Wednesday, March 02, 2005

The Funeral

I attended my first African funeral today. It was quite heart-breaking. The deceased, Lorna, is the sister-in-law of Dina, a co-worker at TICH. We drove waaaaay out of town, to the escarpment leading to the rift valley. The escarpment is the ring of mountains circling Kisumu and Lake Victoria, acting as our protector. The ride was bumpy in the back of the TICH vehicle. There were eight of us representing the institute.

Lorna was 32 years old and died from AIDS. She contracted it from her late husband who died five years ago. Her husband is Dina's brother. The disease is hitting ages 18-30 the most; the age when young people are normally making money. But those suffering from AIDS are too ill to work, then they die, so the economy is wrecked and their children are left for relatives (usually the grandmother) to care for.

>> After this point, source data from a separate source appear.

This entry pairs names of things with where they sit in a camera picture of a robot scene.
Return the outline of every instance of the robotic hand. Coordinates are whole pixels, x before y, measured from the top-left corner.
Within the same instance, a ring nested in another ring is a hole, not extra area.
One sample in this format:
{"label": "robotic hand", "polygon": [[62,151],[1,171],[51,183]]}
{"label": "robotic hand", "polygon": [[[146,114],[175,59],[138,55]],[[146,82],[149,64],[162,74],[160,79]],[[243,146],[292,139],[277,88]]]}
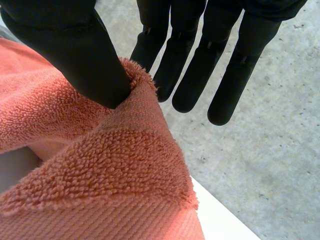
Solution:
{"label": "robotic hand", "polygon": [[11,32],[45,57],[85,97],[114,109],[129,79],[94,7],[96,0],[0,0]]}
{"label": "robotic hand", "polygon": [[221,126],[230,120],[262,51],[281,22],[294,18],[306,1],[208,0],[206,5],[206,0],[137,0],[143,32],[131,59],[150,71],[165,43],[171,11],[172,34],[153,78],[159,101],[166,101],[178,82],[205,10],[199,46],[172,99],[177,111],[187,113],[203,92],[244,9],[238,41],[207,114],[211,123]]}

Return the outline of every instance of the gray concrete floor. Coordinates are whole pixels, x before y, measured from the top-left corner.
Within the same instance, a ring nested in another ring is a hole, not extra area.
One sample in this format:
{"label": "gray concrete floor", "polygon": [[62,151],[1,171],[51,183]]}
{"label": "gray concrete floor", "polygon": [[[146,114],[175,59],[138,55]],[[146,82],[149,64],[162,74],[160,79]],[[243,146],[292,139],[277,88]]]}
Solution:
{"label": "gray concrete floor", "polygon": [[[129,57],[142,30],[136,1],[101,0],[96,8],[118,55]],[[320,1],[309,0],[282,24],[229,124],[211,125],[207,109],[240,22],[194,110],[181,114],[170,100],[161,104],[191,175],[263,240],[320,239],[319,13]]]}

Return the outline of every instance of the towel fold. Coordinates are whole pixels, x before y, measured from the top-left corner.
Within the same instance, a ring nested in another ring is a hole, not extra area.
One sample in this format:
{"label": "towel fold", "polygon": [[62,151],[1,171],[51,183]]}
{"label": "towel fold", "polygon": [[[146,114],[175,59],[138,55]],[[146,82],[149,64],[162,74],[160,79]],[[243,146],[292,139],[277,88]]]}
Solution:
{"label": "towel fold", "polygon": [[0,153],[42,160],[0,195],[0,239],[201,240],[198,202],[149,74],[111,111],[33,50],[0,39]]}

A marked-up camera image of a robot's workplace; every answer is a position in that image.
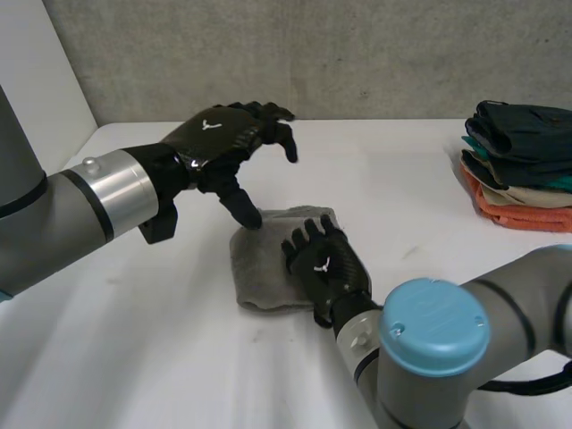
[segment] folded clothing
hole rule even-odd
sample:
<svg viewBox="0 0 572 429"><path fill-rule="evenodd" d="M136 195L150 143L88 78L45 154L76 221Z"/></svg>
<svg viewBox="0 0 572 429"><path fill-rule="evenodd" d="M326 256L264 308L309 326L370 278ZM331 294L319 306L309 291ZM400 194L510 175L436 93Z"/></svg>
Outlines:
<svg viewBox="0 0 572 429"><path fill-rule="evenodd" d="M288 210L261 211L263 227L251 231L240 228L231 238L231 269L237 303L248 310L285 313L309 310L314 306L298 280L289 275L282 242L304 221L329 215L339 225L331 208L300 206Z"/></svg>
<svg viewBox="0 0 572 429"><path fill-rule="evenodd" d="M569 110L483 101L465 127L469 136L498 158L519 163L572 161Z"/></svg>
<svg viewBox="0 0 572 429"><path fill-rule="evenodd" d="M488 170L500 185L572 192L572 162L517 163L492 156L471 137L462 139L486 162Z"/></svg>
<svg viewBox="0 0 572 429"><path fill-rule="evenodd" d="M516 230L572 232L572 208L492 206L483 195L481 183L462 164L461 171L481 210L482 216Z"/></svg>
<svg viewBox="0 0 572 429"><path fill-rule="evenodd" d="M477 179L487 203L493 206L531 206L561 208L572 206L572 194L554 189L531 189L519 186L502 186L491 172L490 163L479 154L462 151L461 164Z"/></svg>

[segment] white wall
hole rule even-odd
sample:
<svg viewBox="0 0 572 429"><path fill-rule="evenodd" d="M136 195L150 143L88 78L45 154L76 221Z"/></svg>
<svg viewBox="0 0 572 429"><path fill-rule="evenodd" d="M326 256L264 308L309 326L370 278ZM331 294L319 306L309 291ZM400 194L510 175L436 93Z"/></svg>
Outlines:
<svg viewBox="0 0 572 429"><path fill-rule="evenodd" d="M0 0L0 85L48 173L97 129L41 0Z"/></svg>

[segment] white logo
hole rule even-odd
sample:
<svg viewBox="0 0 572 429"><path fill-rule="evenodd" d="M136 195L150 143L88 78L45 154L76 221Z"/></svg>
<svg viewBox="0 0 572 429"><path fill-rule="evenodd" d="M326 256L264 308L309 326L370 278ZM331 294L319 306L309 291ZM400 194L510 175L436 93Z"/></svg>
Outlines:
<svg viewBox="0 0 572 429"><path fill-rule="evenodd" d="M203 131L209 130L209 129L211 129L211 128L219 128L219 127L222 127L222 126L223 126L223 125L222 125L221 123L216 123L215 125L209 125L209 124L206 122L206 119L203 120Z"/></svg>
<svg viewBox="0 0 572 429"><path fill-rule="evenodd" d="M325 261L325 265L324 266L315 266L314 267L314 271L317 271L319 273L327 273L328 272L328 266L330 265L330 257L328 257Z"/></svg>

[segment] black cable
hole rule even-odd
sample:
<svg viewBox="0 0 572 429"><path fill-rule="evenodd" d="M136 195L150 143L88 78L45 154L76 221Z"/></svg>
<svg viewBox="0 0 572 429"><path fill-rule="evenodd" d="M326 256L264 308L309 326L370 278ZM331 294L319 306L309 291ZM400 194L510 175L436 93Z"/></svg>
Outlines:
<svg viewBox="0 0 572 429"><path fill-rule="evenodd" d="M562 391L572 386L572 360L564 365L561 373L528 382L498 382L492 380L479 387L479 391L498 391L519 396L540 396Z"/></svg>

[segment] stack of folded clothes
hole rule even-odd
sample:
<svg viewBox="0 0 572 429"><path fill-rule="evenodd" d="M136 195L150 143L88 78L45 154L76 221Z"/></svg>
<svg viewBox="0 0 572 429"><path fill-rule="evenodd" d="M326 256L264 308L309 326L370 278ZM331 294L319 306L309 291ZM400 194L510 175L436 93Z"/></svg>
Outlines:
<svg viewBox="0 0 572 429"><path fill-rule="evenodd" d="M465 124L461 168L483 216L572 232L572 112L483 101Z"/></svg>

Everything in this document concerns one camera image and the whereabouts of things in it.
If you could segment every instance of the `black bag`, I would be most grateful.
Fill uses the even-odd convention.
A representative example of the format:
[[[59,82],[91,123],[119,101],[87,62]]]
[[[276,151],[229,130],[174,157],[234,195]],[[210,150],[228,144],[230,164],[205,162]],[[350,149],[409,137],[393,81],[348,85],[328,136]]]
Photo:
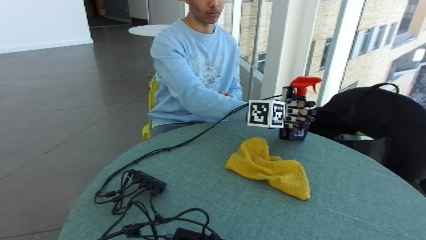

Just as we do in the South, the Luo have an open-casket service. There was a piece of glass encasing Lorna's body in the handmade coffin. The sheltering tent was blue tarps strung between trees in the middle of the home compound. Chairs and church benches were lined up underneath with the casket at the front. A choir in full regalia sang and beat a drum as all us visitors passed the casket for one last (first) look and to deposit an offering in a plastic bowl sitting on the casket. Several young men carried the casket, followed by the singing choir and congregation, between the houses and into the backyard. Beneath a stand of trees, with the mountains looking on, the grave had been dug and two huge piles of black dirt were mounded on either side.

Several other young men jumped into the grave to receive the coffin. They struggled, the entire group, with the weight of it. It bobbed and slid, often off-kilter, and my heart went out to those young men working so hard to carefully lay the coffin in the hole, on the dirt. The minister asked the family members to throw a handful of soil into the grave. What a heavy, hollow sound the dirt made on the top of the casket. Then, as the choir sang and drummed, men grabbed shovels and spades and swung them furiously, pushing and pulling the soil into the hole. One man, tall, skinny and probably mid-20s, began sobbing out loud and couldn't be comforted. It was truly a sad, sad sight, watching that dirt go onto that casket in the back yard with the escarpment mountains rising nearby and the man's sobs heard above the falling dirt. And every little while, the choir would begin a new song and a different man would step up and relieve one of the tired, sweaty guys of his shovel or spade. Amazing to watch their earnestness at piling every last speck of soil onto the grave, so that it mounded up.

When the crowd moved back to the center of the compound, a man came up to Ugutu and Liz, our co-workers from TICH, and said our presence was requested in Dina's father's house. So we went in and they had set the table with chicken and stew beef and piles of steamed rice and rice pilau and cole slaw. At each place setting was a warm bottle of Coke or Fanta Orange. They insisted we sit and eat. Ugutu had already warned us about the Luo, that they treat visitors as extremely special guest, and to refuse their food would be considered rude. We washed our hands and dug in, eating with gusto and our hands. Dina was truly grateful and moved to see all of us there. She said, 'I didn't expect to see so many of you come to say Pole.' Pole means sorry. And we are.